======== ENTRIES SUPPLIED ========

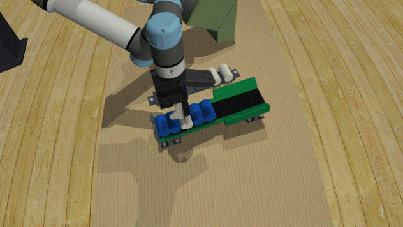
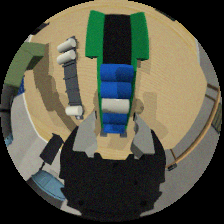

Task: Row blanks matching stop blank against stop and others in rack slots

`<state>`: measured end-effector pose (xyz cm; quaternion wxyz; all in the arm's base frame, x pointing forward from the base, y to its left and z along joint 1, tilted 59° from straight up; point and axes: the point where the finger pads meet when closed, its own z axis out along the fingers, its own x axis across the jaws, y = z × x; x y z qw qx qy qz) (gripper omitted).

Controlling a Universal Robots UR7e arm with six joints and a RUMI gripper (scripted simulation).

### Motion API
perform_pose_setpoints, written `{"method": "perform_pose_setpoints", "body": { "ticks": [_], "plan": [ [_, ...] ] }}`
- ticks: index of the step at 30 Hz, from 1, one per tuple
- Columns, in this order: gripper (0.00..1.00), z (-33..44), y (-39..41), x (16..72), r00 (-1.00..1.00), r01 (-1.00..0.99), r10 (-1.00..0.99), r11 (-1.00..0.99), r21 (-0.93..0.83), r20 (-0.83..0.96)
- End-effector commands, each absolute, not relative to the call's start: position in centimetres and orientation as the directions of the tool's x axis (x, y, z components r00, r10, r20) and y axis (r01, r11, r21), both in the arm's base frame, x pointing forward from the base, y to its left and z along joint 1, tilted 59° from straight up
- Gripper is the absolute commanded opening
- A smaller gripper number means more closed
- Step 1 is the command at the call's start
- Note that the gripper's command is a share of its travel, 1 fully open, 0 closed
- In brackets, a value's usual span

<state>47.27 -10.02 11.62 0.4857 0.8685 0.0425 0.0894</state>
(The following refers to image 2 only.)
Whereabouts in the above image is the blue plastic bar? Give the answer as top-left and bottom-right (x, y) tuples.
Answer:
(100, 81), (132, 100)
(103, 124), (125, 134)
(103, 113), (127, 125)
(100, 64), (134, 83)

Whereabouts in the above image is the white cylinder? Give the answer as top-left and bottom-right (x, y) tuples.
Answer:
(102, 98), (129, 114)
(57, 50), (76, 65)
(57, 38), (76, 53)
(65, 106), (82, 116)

========
======== ENTRIES SUPPLIED ========

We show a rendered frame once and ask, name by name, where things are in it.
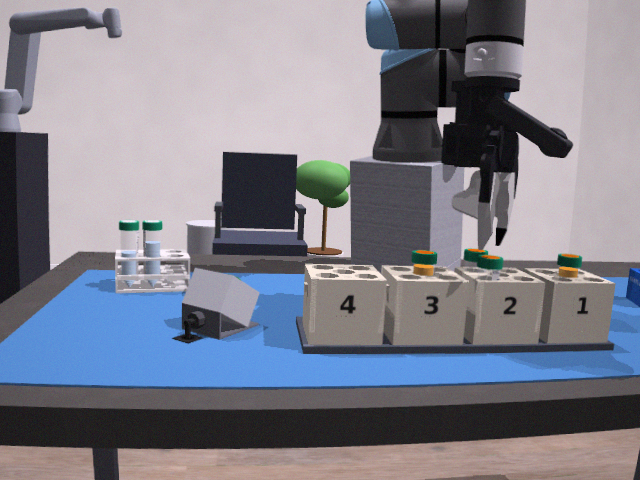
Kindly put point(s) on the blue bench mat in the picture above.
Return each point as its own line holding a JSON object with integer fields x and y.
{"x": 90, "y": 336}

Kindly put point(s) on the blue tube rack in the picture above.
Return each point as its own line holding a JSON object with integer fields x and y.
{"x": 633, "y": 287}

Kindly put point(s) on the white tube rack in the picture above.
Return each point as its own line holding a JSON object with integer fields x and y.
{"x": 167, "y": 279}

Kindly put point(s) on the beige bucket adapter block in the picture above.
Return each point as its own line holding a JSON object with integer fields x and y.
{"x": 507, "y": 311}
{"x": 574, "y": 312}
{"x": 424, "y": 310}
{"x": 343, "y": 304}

========

● **WHAT TO DO**:
Search the data above for the word "right", then gather each line in which it appears.

● **SOLUTION**:
Whereabouts in the above image is the blue plastic bar? Give the answer as top-left and bottom-right (x, y) tuples.
Whereabouts in the above image is the white cylinder? Give the answer as top-left and bottom-right (x, y) tuples.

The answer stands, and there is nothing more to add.